THE PROBLEM — Consider each line of the material below and note whether it holds "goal". State how many do, and nothing else.
◇ ◇ ◇ ◇ ◇
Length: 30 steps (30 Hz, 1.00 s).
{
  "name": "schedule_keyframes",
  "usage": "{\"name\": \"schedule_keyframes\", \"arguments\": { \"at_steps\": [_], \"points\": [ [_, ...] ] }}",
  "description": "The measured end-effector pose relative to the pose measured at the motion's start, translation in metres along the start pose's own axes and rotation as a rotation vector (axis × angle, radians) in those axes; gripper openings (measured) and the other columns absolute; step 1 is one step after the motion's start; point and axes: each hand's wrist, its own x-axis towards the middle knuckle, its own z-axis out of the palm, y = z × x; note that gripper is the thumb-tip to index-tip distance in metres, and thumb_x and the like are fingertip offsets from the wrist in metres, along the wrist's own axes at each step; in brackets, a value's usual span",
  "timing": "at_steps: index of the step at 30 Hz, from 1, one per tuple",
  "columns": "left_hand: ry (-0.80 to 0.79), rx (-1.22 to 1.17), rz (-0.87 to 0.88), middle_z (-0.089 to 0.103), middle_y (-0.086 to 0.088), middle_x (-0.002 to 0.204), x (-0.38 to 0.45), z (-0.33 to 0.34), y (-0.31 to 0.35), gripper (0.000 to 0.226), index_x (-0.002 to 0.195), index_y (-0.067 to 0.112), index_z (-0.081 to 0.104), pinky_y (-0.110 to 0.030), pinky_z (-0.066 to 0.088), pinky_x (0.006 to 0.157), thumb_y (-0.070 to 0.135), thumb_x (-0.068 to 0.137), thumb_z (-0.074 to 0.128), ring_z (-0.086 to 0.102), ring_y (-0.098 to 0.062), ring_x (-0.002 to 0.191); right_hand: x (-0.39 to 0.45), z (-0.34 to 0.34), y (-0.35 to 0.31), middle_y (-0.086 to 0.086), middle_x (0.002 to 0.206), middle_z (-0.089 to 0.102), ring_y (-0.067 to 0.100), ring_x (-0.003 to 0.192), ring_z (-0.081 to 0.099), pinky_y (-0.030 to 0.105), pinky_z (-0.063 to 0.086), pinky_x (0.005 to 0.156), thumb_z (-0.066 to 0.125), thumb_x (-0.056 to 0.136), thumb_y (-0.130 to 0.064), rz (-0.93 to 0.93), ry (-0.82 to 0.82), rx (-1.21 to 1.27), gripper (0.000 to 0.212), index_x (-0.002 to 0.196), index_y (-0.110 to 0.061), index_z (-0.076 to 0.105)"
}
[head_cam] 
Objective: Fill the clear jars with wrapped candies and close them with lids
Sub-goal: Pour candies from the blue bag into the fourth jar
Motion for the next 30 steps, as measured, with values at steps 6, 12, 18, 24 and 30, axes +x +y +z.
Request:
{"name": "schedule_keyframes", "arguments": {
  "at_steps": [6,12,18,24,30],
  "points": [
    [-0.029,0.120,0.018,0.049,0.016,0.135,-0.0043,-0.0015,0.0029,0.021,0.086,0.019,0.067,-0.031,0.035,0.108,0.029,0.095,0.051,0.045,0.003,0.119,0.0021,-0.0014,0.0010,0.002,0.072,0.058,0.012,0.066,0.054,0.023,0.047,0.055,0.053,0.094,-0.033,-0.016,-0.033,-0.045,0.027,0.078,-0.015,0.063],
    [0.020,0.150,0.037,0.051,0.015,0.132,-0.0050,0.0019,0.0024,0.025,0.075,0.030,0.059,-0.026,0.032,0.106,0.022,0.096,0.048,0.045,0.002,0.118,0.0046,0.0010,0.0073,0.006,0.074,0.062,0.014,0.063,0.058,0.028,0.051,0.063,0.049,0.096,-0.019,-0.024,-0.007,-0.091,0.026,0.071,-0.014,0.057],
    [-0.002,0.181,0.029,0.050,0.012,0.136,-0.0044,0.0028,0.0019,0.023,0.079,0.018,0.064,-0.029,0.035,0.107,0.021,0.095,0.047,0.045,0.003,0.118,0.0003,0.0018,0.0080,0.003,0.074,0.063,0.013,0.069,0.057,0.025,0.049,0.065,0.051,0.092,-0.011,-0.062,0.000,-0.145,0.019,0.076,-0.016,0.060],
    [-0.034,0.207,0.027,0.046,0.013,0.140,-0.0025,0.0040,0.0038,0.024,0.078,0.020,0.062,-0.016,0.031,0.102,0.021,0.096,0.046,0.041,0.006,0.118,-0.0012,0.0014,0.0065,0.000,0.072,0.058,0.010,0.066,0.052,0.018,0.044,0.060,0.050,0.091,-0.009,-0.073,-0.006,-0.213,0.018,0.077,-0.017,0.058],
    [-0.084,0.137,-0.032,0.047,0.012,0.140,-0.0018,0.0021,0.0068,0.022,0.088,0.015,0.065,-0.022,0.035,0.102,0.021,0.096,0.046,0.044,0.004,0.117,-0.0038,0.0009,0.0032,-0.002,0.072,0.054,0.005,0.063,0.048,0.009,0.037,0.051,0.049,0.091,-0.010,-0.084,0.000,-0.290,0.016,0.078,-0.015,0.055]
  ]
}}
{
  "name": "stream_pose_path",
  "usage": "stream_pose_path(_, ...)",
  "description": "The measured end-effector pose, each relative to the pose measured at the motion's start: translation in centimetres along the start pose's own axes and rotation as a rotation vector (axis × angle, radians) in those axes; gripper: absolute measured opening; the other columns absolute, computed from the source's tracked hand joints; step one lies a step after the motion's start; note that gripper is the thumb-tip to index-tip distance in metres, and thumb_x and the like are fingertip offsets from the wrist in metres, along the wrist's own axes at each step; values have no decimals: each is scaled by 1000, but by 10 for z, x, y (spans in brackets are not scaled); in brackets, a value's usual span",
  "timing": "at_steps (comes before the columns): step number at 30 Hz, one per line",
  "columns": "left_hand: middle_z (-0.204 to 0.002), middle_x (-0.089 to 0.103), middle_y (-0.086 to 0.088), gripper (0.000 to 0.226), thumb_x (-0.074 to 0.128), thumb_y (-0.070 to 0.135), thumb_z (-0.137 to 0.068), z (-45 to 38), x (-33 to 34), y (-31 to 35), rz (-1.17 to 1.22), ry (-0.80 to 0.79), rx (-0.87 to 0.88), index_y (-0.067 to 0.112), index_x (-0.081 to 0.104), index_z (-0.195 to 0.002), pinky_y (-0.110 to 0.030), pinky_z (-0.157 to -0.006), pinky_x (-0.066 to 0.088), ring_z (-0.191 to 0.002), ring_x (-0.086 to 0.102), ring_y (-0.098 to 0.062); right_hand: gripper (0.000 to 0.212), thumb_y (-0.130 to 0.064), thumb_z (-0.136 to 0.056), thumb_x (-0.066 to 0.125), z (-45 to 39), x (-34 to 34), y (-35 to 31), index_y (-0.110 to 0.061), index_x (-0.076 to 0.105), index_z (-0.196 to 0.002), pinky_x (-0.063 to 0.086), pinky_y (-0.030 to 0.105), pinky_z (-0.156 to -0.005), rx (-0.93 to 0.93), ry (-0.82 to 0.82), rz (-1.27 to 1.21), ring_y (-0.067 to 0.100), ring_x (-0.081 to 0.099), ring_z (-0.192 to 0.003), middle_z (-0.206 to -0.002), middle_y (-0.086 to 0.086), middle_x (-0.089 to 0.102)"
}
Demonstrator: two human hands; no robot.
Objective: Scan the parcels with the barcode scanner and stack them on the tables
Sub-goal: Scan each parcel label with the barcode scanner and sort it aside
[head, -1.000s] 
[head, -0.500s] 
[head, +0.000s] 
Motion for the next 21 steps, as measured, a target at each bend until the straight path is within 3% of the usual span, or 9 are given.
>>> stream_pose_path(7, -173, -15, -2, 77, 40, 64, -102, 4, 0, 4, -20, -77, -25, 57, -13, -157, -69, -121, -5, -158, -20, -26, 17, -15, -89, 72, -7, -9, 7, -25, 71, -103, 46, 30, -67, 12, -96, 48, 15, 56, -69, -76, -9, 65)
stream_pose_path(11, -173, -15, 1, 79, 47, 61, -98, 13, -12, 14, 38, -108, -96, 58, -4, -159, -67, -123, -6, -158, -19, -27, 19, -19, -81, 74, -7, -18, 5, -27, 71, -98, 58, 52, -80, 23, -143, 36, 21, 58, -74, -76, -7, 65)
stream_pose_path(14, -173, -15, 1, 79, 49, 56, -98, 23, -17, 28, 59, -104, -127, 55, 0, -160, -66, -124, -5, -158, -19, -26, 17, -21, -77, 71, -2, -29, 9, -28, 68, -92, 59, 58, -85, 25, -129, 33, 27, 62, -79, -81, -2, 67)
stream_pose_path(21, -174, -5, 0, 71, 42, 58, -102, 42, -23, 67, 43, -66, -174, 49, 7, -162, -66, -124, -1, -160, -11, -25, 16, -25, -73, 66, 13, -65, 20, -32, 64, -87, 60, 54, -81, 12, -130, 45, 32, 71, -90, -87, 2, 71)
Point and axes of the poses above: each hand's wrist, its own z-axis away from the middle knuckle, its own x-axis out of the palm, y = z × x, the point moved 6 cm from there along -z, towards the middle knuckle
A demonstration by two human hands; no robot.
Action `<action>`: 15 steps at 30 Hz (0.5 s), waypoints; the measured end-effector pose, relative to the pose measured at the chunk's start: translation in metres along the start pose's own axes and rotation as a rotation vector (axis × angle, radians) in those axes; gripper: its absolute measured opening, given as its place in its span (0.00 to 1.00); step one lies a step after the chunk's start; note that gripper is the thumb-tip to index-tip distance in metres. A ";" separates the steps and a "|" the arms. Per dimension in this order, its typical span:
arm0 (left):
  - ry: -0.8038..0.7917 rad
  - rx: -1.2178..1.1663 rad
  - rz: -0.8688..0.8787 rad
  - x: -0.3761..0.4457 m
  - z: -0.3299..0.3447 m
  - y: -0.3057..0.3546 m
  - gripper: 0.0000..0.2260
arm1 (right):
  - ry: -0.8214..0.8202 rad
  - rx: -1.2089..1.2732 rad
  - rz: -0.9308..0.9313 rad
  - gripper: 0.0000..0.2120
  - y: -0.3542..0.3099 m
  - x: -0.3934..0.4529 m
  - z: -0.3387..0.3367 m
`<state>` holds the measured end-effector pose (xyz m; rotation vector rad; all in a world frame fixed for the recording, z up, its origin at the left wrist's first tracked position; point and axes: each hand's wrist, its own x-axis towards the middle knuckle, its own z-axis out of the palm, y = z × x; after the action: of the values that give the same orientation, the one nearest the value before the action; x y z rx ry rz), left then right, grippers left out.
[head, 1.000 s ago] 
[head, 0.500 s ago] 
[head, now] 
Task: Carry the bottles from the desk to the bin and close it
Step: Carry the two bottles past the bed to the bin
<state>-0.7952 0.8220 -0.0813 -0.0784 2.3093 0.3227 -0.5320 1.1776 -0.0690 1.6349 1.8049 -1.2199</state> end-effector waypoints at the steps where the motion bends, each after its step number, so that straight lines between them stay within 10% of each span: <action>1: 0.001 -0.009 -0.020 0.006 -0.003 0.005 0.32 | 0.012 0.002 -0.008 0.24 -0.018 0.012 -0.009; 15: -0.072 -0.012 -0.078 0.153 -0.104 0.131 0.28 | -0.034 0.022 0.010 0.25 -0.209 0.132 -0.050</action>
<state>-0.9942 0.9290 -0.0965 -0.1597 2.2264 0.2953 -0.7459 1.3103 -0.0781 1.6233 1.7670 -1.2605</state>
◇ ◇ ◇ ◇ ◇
REPLY — 2